I keep reading about Nix and I still don't understand what it does better than D...

TeeMassive · 2024-03-16T03:34:02 1710560042

Docker builds are not deterministic, I don't get where you get that idea. I can't count the hours lost because the last guy who left one year ago built the image using duck tape and sed commands everywhere. The image is set in stone, but so is a zip file, there's nothing special here.

Building an image using nix solves many problems regarding not only reproducible environments that can be tested outside a container but also fully horizontal dependency management where each dependency gets a layer that's not stacked on one another like a typical apt/npm/cargo/pip command. And I don't have to reverse engineer the world just to see what files changed in the filesystem since everything has its place and has a systematic BOM.

jhanoncomm · 2024-03-16T04:12:30 1710562350

So is it right, to make docker reproducible it needs to either build dependencies from source from say a git hash or use other package managers that are reproducible or rely on base images that are reproducible.

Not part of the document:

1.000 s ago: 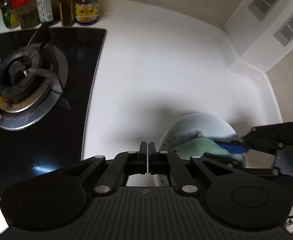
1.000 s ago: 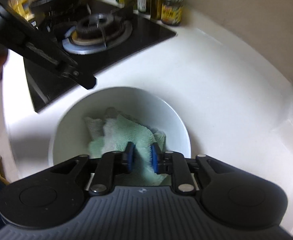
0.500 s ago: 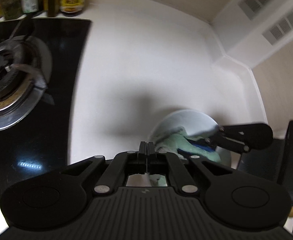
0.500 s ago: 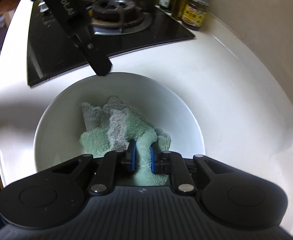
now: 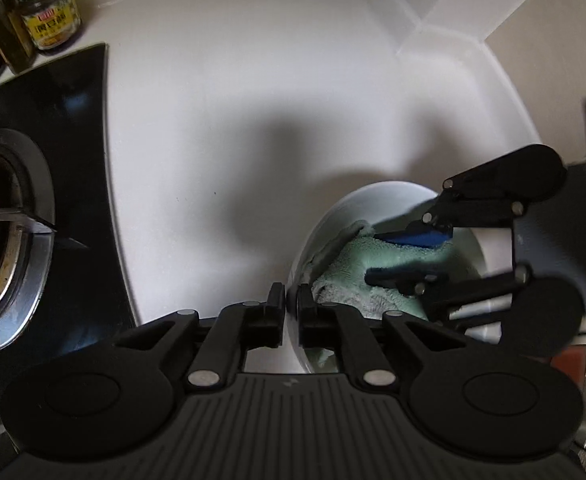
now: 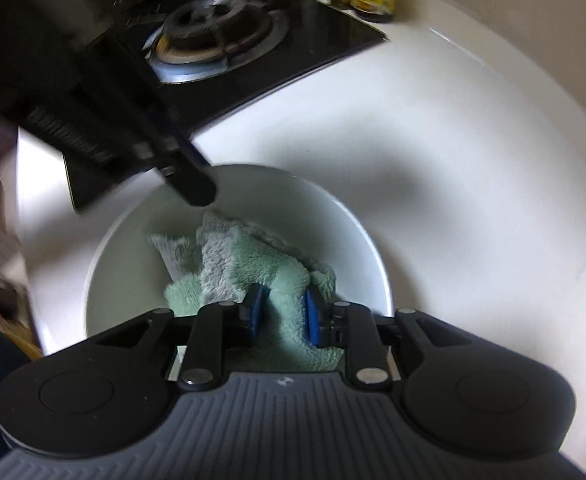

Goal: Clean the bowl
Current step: 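Wipe the bowl bottom with the towel in the right gripper while the left gripper steadies the rim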

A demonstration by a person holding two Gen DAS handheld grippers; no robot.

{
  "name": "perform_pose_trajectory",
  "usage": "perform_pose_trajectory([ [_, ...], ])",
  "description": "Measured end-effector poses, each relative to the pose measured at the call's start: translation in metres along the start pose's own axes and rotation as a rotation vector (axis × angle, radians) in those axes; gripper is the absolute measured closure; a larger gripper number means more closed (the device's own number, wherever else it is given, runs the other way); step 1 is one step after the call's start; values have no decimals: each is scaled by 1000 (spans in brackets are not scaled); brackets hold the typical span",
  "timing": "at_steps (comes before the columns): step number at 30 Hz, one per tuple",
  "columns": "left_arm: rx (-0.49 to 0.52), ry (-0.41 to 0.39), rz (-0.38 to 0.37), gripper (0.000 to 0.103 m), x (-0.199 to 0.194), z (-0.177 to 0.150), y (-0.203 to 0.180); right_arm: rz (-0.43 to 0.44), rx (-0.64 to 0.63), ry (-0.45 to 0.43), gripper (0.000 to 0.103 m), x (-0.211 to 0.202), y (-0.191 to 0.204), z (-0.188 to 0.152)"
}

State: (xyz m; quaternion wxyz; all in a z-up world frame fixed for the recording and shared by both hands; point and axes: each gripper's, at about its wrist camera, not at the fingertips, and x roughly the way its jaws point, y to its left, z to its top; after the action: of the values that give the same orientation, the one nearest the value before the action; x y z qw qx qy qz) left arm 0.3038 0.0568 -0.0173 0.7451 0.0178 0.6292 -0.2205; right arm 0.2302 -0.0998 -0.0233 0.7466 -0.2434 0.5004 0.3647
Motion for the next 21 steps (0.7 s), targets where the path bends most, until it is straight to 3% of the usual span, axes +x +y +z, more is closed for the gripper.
perform_pose_trajectory([
  [3,-43,-3,14,97,13,-2,0,-51,-114,-14,92,2,23,-5],
  [5,-63,-22,28,95,15,-4,-2,-18,-136,-3,93,0,26,-6],
  [10,-97,-50,41,86,16,-5,-3,187,-219,50,93,-11,37,-9],
  [13,-93,-62,47,84,15,-6,-3,384,-166,1,94,-45,26,-13],
  [15,-115,-62,34,85,14,-5,1,385,-129,-44,94,-63,20,-17],
  [16,-124,-61,27,85,14,-5,3,349,-114,-66,94,-72,17,-19],
  [17,-133,-60,19,87,13,-5,6,207,-111,-87,94,-77,15,-21],
  [19,-143,-57,9,88,13,-6,9,45,-88,-100,94,-68,13,-21],
  [20,-143,-56,8,88,12,-7,9,-21,-78,-107,94,-62,12,-20],
  [21,-141,-56,9,88,12,-8,8,-33,-75,-112,93,-54,15,-19],
])
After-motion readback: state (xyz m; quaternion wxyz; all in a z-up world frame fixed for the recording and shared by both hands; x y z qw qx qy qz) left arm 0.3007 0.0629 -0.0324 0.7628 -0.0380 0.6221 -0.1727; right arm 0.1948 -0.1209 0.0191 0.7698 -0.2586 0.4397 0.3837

And that all relies on discipline. Just like using a dynamically typed programming language can in theory have no type errors at run time, if you are careful enough.

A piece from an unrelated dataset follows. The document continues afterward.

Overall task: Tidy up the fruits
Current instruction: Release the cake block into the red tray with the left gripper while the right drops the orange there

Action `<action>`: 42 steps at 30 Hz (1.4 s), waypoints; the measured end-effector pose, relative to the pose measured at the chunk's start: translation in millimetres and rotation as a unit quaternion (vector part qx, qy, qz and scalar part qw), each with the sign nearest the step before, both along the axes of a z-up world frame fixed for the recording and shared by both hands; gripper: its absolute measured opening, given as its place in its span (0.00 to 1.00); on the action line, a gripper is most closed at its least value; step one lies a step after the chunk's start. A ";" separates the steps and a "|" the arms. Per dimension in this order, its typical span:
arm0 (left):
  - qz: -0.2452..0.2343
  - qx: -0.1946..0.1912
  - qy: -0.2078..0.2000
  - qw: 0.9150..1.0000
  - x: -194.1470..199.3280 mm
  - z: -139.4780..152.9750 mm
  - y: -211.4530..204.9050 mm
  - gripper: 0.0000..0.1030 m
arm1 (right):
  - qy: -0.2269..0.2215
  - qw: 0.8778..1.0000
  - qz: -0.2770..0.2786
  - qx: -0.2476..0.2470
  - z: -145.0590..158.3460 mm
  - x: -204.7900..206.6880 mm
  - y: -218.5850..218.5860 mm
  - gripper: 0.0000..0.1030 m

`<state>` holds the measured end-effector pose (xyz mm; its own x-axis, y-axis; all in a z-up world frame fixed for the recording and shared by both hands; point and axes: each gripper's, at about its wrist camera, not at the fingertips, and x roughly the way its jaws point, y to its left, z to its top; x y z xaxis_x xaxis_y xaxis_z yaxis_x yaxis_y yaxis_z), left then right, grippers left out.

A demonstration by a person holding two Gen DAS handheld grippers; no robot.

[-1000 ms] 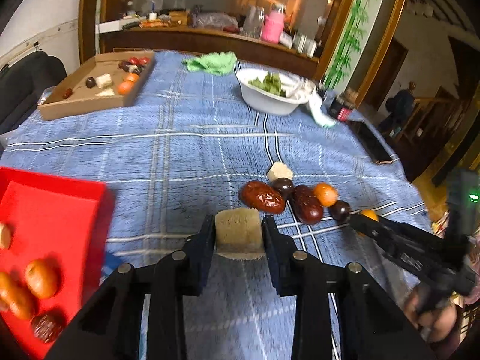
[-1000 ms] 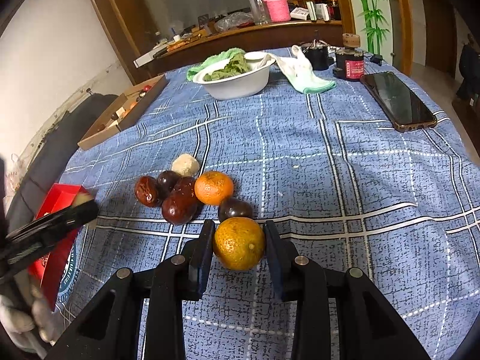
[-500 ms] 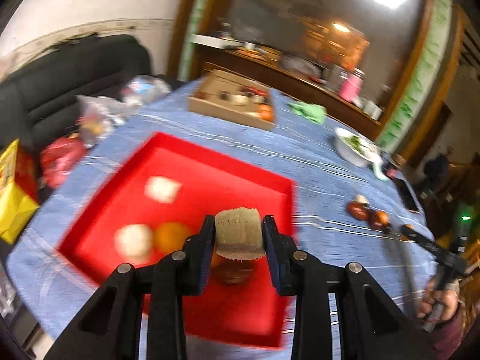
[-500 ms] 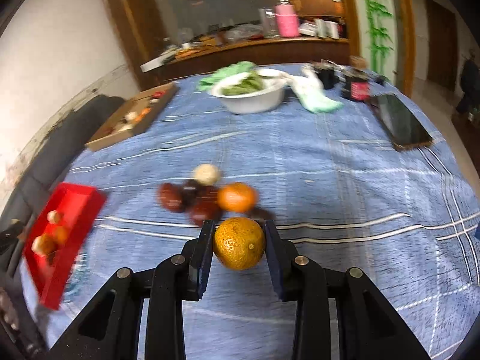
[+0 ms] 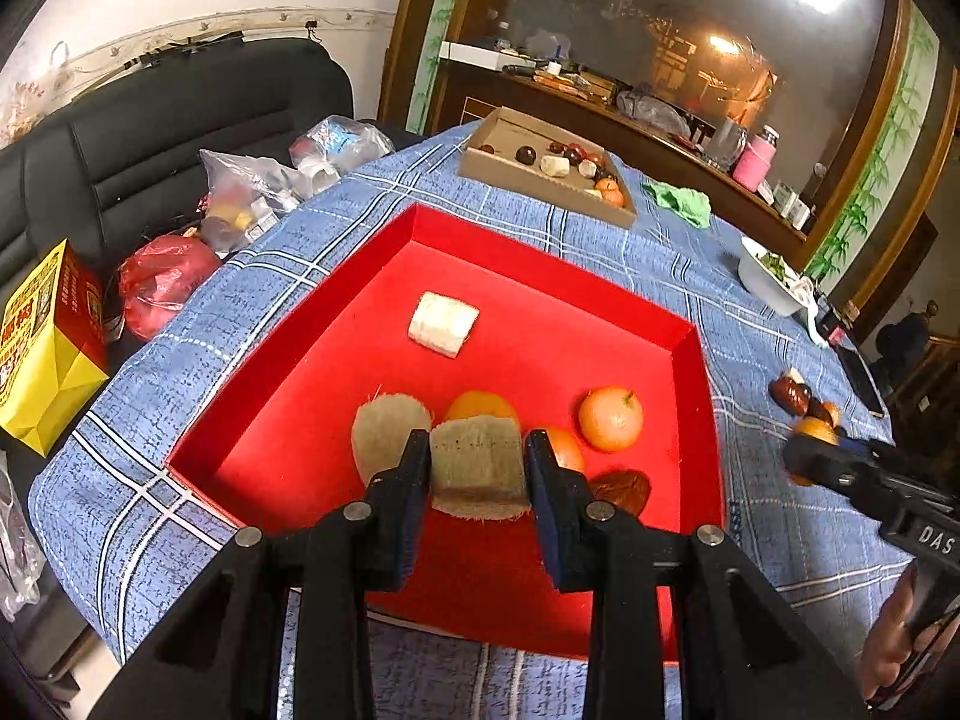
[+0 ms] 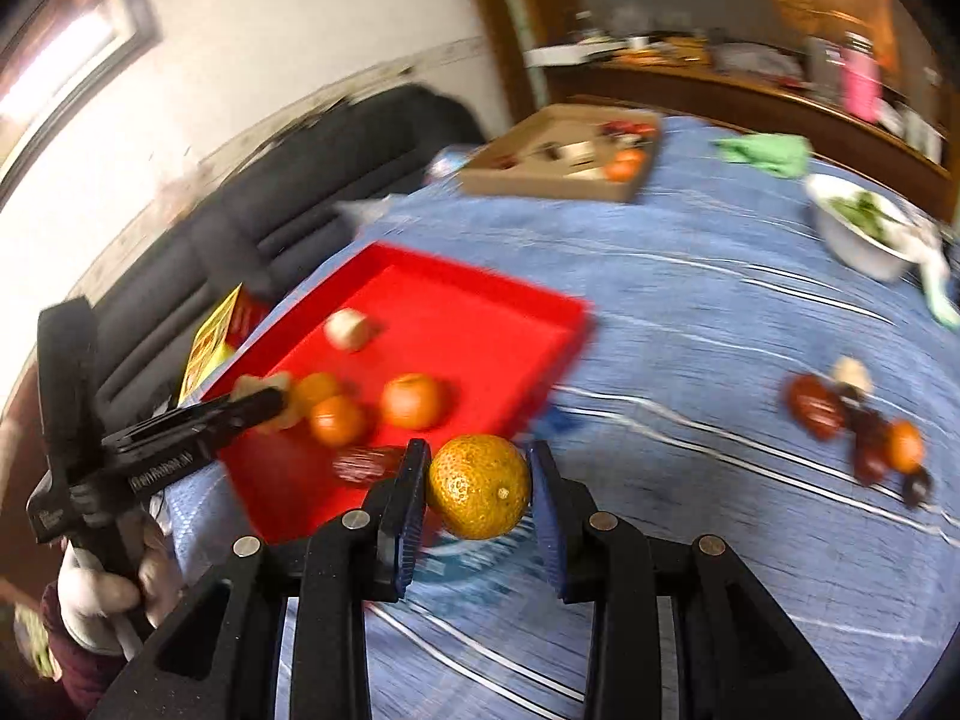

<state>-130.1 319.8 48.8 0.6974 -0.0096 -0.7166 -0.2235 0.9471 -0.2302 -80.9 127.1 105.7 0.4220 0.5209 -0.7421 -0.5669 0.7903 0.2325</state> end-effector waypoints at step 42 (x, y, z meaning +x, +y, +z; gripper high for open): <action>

yjftsjthsd-h · 2024-03-16T05:14:14 1710566054

Right; you could write a Dockerfile that went something like

    FROM base-image@e70197813aa3b7c86586e6ecbbf0e18d2643dfc8a788aac79e8c906b9e2b0785
    RUN pkg install foo=1.2.3 bar=2.3.4
    RUN git clone https://some/source.git && cd source && git checkout f8b02f5809843d97553a1df02997a5896ba3c1c6
    RUN gcc --reproducible-flags source/foo.c -o foo

but that's (IME) really rare; you're more likely to find `FROM debian:10` (which isn't too likely to change but is not pinned) and `RUN git clone -b v1.2.3 repo.git` (which is probably fixed but could change)...

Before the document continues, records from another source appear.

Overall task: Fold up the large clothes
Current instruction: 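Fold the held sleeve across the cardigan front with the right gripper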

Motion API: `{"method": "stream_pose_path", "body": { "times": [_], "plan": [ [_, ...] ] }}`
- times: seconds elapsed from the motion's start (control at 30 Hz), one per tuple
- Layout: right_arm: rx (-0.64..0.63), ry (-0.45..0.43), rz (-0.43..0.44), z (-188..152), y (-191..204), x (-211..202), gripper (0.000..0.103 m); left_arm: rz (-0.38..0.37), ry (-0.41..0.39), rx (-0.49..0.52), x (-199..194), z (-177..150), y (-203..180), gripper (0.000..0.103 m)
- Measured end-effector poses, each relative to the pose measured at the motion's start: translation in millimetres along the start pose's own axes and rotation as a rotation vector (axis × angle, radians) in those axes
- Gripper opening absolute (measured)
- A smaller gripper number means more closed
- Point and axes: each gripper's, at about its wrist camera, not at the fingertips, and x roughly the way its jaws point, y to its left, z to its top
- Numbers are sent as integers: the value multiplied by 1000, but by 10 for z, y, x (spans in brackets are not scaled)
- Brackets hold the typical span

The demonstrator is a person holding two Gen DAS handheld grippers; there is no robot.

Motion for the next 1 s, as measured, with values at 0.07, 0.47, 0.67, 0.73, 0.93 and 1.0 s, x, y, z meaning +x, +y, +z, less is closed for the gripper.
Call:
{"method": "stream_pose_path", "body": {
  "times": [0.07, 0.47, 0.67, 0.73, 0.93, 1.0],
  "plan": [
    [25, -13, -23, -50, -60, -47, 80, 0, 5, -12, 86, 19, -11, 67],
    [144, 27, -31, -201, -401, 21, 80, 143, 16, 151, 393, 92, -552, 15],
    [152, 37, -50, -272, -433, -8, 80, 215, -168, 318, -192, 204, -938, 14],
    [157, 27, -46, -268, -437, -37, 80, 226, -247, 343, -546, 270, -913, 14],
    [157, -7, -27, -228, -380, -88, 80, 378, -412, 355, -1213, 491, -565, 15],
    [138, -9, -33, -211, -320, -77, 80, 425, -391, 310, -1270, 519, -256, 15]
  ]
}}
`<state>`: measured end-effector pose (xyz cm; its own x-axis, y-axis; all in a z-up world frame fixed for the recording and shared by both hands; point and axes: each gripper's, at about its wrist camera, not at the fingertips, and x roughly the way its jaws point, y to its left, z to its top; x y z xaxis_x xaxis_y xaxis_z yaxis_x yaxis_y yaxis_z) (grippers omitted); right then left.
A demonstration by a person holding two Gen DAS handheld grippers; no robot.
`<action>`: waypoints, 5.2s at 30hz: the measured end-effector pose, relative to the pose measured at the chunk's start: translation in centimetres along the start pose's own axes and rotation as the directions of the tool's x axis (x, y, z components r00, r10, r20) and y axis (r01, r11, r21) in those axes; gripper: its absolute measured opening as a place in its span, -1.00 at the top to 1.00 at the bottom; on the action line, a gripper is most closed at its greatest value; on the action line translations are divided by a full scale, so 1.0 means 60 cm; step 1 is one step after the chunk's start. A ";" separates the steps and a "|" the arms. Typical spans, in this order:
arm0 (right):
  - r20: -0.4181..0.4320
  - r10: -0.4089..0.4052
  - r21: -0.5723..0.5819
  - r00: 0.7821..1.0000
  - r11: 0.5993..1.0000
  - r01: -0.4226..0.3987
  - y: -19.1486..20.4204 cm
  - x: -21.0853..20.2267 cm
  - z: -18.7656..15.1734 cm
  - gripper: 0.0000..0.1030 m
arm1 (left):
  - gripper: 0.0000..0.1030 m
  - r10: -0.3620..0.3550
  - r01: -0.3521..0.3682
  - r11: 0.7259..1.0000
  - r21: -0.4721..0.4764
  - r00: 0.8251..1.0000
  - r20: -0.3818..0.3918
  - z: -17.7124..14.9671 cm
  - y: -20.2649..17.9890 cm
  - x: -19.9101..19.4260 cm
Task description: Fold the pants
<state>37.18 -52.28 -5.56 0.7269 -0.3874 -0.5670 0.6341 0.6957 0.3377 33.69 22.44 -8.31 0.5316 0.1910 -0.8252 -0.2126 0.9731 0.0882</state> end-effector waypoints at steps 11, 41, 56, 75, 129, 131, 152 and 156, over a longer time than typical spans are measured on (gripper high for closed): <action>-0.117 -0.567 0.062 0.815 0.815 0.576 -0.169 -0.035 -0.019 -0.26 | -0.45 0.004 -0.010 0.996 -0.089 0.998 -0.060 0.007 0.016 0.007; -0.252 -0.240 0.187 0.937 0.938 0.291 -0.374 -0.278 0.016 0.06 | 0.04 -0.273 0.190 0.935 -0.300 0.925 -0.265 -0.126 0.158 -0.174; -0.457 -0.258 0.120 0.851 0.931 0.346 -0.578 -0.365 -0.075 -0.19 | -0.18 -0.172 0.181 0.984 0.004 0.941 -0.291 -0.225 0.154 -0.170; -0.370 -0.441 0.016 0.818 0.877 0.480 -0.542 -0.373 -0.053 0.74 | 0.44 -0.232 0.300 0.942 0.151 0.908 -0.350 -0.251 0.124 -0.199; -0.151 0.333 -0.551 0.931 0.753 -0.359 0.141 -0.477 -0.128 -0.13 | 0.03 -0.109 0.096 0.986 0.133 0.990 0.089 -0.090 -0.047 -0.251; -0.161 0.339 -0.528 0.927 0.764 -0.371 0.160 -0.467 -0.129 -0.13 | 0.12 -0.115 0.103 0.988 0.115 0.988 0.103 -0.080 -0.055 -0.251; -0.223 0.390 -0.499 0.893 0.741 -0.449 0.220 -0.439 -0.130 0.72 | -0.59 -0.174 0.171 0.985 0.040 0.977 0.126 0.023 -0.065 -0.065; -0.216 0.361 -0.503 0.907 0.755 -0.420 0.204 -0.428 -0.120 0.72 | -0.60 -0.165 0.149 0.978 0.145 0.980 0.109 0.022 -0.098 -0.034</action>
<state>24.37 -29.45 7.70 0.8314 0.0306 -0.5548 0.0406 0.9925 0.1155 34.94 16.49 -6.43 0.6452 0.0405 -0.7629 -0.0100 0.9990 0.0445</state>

And then there's the Dockerfiles that just `RUN git clone repo.git` and run with whatever happened to be in the latest commit at the moment...

janjongboom · 2024-03-16T07:07:39 1710572859

And that assumes that `foo` and `bar` are not overwritten or deleted in your package repository, and that the git repository remains available.

nullify88 · 2024-03-16T07:24:16 1710573856

Maintaining something like that is a pain unless you have tooling like Renovate to inform and update the digests and versions.

cpuguy83 · 2024-03-16T05:18:33 1710566313

It is likely just as rare for someone to use nix for this, though.

yjftsjthsd-h · 2024-03-16T05:22:11 1710566531

Possible; I don't have a feel for the relative likelihoods. I think the thing nix has going for it is that you can write a nix package definition without having to actually hardcode anything in and nix itself will give you the defaults to make ex. compilers be deterministic/reproducible, and automate handling flake.lock so you don't have to actually pay attention to the pins yourself. Or put differently; you can make either one reproducible, but nix is designed to help you do that while docker really doesn't care.

clhodapp · 2024-03-16T05:30:29 1710567029

It's actually how nix works by default. When you pull in a dependency, you are actually pulling in a full description of how to build it. And it pulls in full descriptions of how to build its dependencies and so on.

The only reason nix isn't dog slow is that it has really strong caching so it doesn't have to build everything from source.

cpuguy83 · 2024-03-16T16:06:19 1710605179

This is literally how docker works as well. The difference is docker doesn't bring a toolchain for those artifacts.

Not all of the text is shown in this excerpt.